**Problem details**
Go through the records and restate them word for word, omitting images.

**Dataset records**
○ ○ ○ ○ ○
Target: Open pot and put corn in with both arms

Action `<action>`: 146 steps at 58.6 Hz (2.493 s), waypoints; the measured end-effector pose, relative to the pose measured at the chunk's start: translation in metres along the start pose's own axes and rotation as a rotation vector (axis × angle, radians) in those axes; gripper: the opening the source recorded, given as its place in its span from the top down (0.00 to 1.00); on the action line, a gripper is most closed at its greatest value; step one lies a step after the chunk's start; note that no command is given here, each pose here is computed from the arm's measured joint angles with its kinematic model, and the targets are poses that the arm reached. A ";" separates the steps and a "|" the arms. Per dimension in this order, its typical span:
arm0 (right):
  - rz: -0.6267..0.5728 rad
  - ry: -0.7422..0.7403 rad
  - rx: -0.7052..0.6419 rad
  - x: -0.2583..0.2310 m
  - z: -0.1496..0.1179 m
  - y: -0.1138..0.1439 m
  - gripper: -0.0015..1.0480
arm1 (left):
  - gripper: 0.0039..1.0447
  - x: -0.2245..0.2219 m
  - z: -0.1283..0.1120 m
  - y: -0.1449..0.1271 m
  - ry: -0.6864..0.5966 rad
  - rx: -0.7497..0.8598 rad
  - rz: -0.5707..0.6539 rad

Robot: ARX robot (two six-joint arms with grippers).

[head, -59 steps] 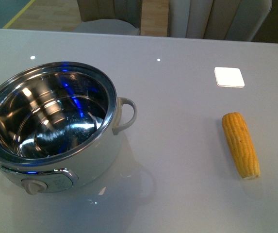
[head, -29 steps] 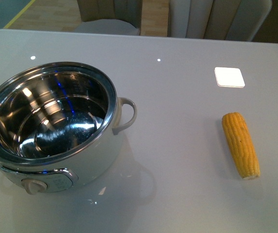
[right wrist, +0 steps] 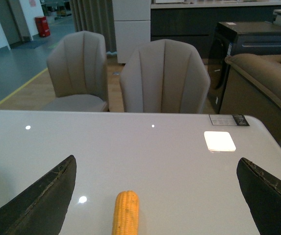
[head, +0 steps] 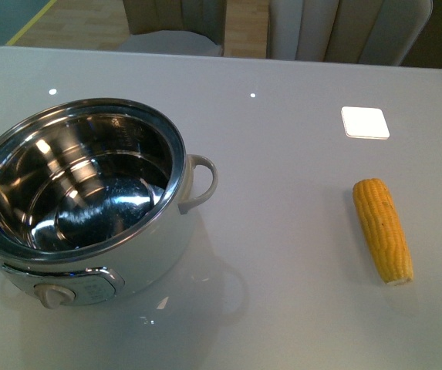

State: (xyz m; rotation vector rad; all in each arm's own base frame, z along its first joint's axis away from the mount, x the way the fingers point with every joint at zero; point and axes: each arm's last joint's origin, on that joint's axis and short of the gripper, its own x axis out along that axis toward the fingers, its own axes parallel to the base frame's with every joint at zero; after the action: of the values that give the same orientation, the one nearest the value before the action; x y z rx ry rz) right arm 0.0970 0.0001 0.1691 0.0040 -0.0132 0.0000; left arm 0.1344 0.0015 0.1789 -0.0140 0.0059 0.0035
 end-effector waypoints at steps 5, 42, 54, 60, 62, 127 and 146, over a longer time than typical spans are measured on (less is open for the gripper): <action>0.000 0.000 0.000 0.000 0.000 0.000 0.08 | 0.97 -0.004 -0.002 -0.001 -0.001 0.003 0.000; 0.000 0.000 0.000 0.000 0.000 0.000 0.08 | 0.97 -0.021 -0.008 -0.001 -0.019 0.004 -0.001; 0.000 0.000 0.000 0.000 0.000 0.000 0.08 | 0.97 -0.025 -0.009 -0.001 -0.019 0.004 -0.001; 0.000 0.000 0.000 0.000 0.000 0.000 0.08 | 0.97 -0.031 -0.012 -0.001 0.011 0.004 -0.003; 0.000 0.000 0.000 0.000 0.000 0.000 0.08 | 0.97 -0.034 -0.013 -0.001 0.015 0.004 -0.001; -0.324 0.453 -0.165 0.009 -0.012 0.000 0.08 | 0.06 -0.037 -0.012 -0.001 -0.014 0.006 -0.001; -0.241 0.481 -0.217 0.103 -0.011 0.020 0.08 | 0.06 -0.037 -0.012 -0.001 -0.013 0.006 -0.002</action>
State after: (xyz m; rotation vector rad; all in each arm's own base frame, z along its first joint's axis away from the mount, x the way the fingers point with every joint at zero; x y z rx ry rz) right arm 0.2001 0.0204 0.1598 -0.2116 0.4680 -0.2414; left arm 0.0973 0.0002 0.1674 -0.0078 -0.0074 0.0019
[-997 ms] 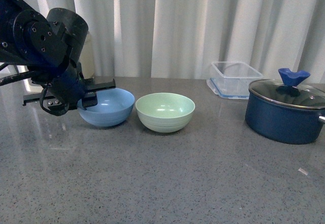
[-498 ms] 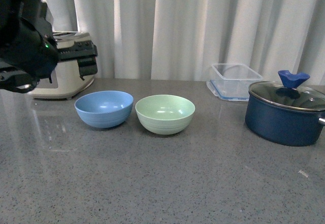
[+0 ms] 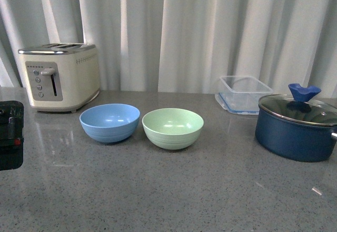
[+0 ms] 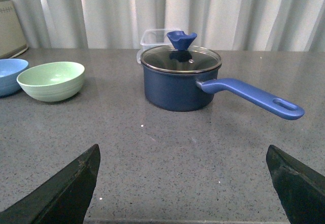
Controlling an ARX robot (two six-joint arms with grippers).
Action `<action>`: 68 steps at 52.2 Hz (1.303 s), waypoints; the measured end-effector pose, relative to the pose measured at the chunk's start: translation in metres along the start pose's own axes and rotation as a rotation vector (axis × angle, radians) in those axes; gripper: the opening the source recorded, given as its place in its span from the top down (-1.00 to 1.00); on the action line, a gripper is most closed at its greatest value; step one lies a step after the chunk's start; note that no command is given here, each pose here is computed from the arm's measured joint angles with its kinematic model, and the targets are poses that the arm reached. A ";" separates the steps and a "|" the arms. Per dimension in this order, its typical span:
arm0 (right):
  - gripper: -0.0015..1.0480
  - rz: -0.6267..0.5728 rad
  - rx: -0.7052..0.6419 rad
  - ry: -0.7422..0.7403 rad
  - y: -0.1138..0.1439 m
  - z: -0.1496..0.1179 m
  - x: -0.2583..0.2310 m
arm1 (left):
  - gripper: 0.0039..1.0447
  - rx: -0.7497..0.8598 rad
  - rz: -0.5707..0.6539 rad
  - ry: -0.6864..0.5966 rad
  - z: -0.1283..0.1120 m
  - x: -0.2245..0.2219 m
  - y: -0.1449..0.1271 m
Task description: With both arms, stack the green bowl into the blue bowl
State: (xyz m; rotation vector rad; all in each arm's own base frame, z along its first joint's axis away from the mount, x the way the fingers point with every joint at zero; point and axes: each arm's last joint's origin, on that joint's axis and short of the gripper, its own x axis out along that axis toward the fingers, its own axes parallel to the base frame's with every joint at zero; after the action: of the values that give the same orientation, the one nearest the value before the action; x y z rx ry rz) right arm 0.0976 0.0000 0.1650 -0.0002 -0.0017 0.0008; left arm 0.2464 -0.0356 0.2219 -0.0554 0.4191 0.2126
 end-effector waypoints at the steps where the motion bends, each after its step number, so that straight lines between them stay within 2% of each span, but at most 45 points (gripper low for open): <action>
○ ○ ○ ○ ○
**Solution to this task**
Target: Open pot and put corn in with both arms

Action `<action>`: 146 steps at 58.6 Hz (2.493 s), waypoints; the measured end-effector pose, relative to the pose measured at the chunk's start: translation in metres along the start pose's own axes and rotation as a rotation vector (axis × angle, radians) in those axes; gripper: the opening the source recorded, given as its place in its span from the top down (0.00 to 1.00); on the action line, a gripper is most closed at its greatest value; step one lies a step after the chunk's start; note that no command is given here, each pose here is computed from the arm's measured joint angles with its kinematic model, and the targets are poses that the arm reached. A ";" separates the steps and a "|" the arms. Per dimension in this order, its typical span:
arm0 (right):
  - rz: -0.6267..0.5728 rad
  - ry: -0.7422..0.7403 rad
  - rx: -0.7052..0.6419 rad
  - x: -0.2583..0.2310 m
  - z: -0.1496..0.1179 m
  - y: -0.1138..0.1439 m
  - gripper: -0.0015..1.0480
arm1 (left):
  - gripper: 0.0039..1.0447
  - x: -0.2245..0.2219 m
  - z: -0.1283..0.1120 m
  - y: -0.1449..0.1271 m
  - ry: -0.6864..0.5966 rad
  - rx: -0.7497..0.8598 rad
  - rz: -0.5707..0.6539 rad

Robot: ARX robot (two six-joint arms with grippers).

[head, -59 steps] 
[head, -29 steps] 
[right wrist, +0 steps] 
[head, +0 steps] 

State: (xyz m; rotation vector rad; all in each arm's own base frame, z along its first joint's axis away from the mount, x the way the fingers point with every joint at zero; point and axes: each arm's last joint's origin, on that joint's axis and short of the gripper, its own x axis out along that axis toward the fingers, its own axes parallel to the base frame's with every joint at zero; after the action: of the values that give the same orientation, the one nearest the value before the action; x y z rx ry rz) right arm 0.0970 0.0001 0.1691 0.0040 -0.0132 0.0000; left arm 0.1344 0.0015 0.1789 -0.0140 0.0059 0.0035
 end-effector waypoints at steps 5, 42, 54, 60, 62, 127 and 146, over a longer time than typical spans are measured on (less is open for the gripper): <action>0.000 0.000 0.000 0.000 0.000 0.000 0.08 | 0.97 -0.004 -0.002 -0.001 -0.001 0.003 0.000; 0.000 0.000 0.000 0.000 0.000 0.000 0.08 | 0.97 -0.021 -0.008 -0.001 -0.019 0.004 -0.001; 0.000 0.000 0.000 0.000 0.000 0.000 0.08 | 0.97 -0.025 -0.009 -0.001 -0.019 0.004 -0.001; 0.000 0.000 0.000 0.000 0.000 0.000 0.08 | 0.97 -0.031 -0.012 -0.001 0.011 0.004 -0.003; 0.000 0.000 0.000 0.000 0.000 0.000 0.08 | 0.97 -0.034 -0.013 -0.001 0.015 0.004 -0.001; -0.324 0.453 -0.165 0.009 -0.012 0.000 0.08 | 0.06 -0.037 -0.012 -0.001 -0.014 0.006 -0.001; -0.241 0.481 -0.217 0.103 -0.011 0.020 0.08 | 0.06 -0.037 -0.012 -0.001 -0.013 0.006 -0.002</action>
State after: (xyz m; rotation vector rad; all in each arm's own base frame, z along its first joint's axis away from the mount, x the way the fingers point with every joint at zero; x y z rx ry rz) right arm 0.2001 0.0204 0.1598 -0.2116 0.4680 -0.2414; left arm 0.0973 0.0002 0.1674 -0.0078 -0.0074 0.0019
[-997 ms] 
[-498 ms] 
[+0 ms] 
[+0 ms] 
Controlling an ARX robot (two six-joint arms with grippers).
Action `<action>`: 68 steps at 52.2 Hz (1.303 s), waypoints; the measured end-effector pose, relative to the pose measured at the chunk's start: translation in metres along the start pose's own axes and rotation as a rotation vector (axis × angle, radians) in those axes; gripper: the opening the source recorded, given as its place in its span from the top down (-1.00 to 1.00); on the action line, a gripper is most closed at its greatest value; step one lies a step after the chunk's start; note that no command is given here, each pose here is computed from the arm's measured joint angles with its kinematic model, and the targets are poses that the arm reached. A ";" separates the steps and a "|" the arms. Per dimension in this order, its typical span:
arm0 (right):
  - gripper: -0.0015..1.0480
  - rz: -0.6267..0.5728 rad
  - rx: -0.7052..0.6419 rad
  - ry: -0.7422..0.7403 rad
  - y: -0.1138..0.1439 m
  - z: -0.1496..0.1179 m
  - x: -0.2583..0.2310 m
arm1 (left):
  - gripper: 0.0039..1.0447
  - rx: -0.7497..0.8598 rad
  - rz: -0.5707..0.6539 rad
  - ry: -0.6864..0.5966 rad
  - z: -0.1283..0.1120 m
  - x: -0.2245..0.2219 m
  - y: -0.1449..0.1271 m
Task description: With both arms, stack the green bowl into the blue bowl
State: (xyz m; rotation vector rad; all in each arm's own base frame, z along its first joint's axis away from the mount, x the way the fingers point with every joint at zero; point and axes: each arm's last joint's origin, on that joint's axis and short of the gripper, its own x axis out along that axis toward the fingers, its own axes parallel to the base frame's with every joint at zero; after the action: of the values that give the same orientation, the one nearest the value before the action; x y z rx ry rz) right arm 0.0976 0.0000 0.1650 -0.0002 -0.0017 0.0008; left arm 0.2464 -0.0356 0.2219 -0.0554 0.4191 0.2126
 end-effector waypoints at the steps where the motion bends, each after its step number, so that straight lines between them stay within 2% of each span, but at most 45 points (gripper low for open): <action>

There's nothing left to add to the answer.